● ACTIVITY
Among the entries that follow, the required portion opens with the line containing "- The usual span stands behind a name" and closes with the line containing "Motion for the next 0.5". Give that portion again exactly, and nothing else.

(Saved data entries)

↓

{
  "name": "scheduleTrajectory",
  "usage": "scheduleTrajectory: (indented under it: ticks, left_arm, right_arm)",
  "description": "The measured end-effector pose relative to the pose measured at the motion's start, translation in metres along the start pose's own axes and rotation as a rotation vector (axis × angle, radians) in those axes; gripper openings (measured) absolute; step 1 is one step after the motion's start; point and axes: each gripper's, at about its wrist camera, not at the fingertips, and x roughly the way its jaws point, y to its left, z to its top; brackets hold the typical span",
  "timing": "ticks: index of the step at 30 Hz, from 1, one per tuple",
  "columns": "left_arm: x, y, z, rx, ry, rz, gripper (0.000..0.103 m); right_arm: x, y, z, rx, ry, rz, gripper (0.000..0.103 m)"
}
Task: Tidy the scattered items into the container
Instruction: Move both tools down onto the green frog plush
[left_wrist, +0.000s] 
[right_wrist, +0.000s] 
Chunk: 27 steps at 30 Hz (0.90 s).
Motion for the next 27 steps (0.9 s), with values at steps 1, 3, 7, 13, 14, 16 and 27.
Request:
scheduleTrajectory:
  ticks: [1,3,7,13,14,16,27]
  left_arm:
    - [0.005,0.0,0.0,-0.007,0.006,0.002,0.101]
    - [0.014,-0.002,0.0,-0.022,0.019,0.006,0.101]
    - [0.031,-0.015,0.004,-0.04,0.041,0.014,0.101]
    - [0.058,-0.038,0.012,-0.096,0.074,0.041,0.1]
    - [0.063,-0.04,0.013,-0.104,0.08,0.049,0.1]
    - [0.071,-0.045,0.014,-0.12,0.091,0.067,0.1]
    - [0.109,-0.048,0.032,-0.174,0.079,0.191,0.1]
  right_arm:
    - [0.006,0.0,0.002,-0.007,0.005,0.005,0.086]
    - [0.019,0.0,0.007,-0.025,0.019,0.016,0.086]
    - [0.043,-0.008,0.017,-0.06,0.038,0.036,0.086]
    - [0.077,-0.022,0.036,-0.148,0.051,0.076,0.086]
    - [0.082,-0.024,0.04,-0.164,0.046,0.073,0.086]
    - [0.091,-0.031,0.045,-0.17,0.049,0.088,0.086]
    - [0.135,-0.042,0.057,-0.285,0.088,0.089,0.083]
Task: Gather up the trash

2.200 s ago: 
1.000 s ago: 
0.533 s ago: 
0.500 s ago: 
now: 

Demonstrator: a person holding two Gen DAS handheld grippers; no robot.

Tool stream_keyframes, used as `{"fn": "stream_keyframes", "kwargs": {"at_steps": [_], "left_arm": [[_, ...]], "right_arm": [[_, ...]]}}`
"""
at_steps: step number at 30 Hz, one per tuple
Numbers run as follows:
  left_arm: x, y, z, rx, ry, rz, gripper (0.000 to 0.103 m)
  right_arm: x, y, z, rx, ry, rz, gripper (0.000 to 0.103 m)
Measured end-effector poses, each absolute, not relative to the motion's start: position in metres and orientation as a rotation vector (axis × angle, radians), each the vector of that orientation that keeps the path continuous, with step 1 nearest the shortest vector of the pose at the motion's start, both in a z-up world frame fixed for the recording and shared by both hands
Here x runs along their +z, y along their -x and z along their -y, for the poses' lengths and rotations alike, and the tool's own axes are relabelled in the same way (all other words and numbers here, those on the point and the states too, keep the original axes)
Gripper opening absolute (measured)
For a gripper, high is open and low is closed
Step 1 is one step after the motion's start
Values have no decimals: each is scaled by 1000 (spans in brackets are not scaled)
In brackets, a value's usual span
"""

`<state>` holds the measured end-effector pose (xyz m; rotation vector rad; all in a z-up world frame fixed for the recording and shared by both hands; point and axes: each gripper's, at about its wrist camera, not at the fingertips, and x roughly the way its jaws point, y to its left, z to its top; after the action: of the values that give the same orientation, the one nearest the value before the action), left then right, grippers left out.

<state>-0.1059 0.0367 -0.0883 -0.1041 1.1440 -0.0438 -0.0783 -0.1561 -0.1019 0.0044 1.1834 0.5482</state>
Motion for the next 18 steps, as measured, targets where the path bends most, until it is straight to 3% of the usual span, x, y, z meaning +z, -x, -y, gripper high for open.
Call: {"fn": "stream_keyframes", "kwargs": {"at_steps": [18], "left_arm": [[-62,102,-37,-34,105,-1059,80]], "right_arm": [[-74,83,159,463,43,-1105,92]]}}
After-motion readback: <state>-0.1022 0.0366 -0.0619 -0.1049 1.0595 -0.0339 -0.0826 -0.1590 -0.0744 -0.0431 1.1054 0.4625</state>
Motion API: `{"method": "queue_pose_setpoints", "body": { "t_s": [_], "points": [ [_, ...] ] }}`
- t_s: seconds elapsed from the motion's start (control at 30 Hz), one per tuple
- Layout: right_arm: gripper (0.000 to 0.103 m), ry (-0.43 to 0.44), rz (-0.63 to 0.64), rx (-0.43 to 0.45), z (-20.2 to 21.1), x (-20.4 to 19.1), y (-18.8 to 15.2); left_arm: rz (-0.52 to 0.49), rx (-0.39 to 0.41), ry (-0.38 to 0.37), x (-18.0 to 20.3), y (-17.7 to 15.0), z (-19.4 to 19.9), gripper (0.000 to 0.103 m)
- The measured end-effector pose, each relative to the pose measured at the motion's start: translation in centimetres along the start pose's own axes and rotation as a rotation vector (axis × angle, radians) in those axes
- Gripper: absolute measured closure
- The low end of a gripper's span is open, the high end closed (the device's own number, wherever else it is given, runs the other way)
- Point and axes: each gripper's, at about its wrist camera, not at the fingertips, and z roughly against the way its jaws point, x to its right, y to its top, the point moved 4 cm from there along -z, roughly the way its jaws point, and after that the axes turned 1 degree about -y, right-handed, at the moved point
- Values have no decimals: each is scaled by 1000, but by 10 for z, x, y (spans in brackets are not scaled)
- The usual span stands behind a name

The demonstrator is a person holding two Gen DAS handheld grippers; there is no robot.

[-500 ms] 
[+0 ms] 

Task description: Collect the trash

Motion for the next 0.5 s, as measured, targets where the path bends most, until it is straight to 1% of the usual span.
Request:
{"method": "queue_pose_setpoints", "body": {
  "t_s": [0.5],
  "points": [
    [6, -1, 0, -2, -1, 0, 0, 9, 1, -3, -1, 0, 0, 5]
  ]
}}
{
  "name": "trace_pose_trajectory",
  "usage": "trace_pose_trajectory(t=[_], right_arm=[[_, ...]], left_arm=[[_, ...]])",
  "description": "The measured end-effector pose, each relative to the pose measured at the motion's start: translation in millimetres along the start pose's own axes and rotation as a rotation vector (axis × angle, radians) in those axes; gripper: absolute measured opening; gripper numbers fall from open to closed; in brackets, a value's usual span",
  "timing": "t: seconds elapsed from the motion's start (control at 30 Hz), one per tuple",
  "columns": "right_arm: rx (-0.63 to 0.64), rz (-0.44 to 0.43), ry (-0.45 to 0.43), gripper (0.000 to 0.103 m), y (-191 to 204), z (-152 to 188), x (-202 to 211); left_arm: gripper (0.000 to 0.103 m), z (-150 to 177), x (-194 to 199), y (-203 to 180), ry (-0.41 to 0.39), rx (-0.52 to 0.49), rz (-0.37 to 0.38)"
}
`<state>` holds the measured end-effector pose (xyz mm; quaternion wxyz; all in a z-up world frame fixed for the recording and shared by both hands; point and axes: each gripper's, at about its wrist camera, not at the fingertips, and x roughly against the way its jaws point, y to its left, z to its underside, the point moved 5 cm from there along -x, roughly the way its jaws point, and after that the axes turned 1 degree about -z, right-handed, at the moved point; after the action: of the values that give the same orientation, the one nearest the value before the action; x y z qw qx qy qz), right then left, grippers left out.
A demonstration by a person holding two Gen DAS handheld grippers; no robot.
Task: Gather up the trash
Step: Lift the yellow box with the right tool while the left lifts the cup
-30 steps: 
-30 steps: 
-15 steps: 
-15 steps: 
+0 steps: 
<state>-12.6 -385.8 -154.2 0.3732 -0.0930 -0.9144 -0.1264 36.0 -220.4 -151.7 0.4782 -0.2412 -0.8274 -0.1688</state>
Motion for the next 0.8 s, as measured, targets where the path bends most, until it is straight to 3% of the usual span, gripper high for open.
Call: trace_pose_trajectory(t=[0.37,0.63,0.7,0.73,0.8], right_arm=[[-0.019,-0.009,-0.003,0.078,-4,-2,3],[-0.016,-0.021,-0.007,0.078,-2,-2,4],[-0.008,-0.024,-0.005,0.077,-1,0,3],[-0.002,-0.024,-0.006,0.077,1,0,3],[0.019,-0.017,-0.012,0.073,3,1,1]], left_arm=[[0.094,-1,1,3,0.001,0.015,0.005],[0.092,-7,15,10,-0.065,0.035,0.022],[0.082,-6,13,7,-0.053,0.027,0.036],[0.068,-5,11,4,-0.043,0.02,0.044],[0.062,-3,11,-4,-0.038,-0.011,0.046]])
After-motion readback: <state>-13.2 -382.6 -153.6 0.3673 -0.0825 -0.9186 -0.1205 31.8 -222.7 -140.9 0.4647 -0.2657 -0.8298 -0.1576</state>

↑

● RESPONSE AREA
- The usual span stands behind a name

The demonstrator is a person holding two Gen DAS handheld grippers; there is no robot.

[-500 ms] 
[+0 ms] 

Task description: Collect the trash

Motion for the next 0.5 s, as measured, targets where the path bends most, until it is straight to 1% of the usual span.

Here the answer is complete.